Got some. In a truck. I will just pee you in the morning i guess?
We stole some shitttt from king sooper's. fuck yeaaa
what did you steal
frozen pizza, cat litter, and preperation H. not much different than my usual grocery list.
in the middle of sex he stopped to tell me that he loved me... then slapped my ass and told me "back to business"... im gonna marry him
she just made me lysol my hands in order to touch her tits.
25 Facts Men Don’t Know About Women Until They Live Together
I just saw a dude get out of an ambulance with nothing but wallabees on
Well ya in hindsight obviously offering the cop a jello shot was a bad idea
May have caused an international incident. More details after we taxi in.
Lost my key. Fell asleep on the doorstep and got woken up by host grandma poking me with a broom.
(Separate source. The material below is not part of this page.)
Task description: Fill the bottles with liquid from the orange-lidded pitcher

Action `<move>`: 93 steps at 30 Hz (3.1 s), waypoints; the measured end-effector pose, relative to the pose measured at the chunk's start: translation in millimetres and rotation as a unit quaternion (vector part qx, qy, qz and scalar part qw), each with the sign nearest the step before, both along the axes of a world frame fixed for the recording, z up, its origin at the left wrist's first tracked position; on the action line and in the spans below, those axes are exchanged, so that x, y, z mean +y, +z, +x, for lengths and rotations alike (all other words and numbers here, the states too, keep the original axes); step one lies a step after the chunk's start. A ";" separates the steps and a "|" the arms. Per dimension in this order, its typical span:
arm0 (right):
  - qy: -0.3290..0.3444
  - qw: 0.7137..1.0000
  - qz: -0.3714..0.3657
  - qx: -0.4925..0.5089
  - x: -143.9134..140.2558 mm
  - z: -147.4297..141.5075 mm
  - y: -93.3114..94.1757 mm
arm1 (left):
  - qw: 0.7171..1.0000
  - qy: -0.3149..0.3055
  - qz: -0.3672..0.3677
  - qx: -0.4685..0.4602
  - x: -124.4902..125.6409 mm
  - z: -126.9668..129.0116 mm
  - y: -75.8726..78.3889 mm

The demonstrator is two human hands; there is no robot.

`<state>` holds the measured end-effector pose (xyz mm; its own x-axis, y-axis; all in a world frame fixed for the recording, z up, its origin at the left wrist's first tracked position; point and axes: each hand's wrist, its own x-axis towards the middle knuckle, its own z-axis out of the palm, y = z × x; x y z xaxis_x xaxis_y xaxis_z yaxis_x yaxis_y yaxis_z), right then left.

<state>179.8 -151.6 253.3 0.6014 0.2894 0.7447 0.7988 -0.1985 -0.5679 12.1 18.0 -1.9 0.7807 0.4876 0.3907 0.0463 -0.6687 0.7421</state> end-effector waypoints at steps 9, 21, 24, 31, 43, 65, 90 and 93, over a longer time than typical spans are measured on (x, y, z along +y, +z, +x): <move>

I opened my package from my mom today. She put four bottles of tequila in the bottom under my ducky slippers. She knows me way to well.
These 19 People Imagine Others When Banging Their SO
He's def the type to chop us into bits whilst screaming "NAPA BITCH". AKA my type
I'm FaceTiming Pizza Hut.
if becoming an adult is chugging a bottle of wine in your bed and crying about your stresses while your dog watches you, sign me up
I literally wonder, frequently, "Will anyone ever fuck me until i go cross eyed for 2 hours again?''
Oh my fucking god, I was conceived on the first date.
My roommate taped his phone to the ceiling fan to simulate walking so he could hatch Pokémon. Lazy people will always find a way.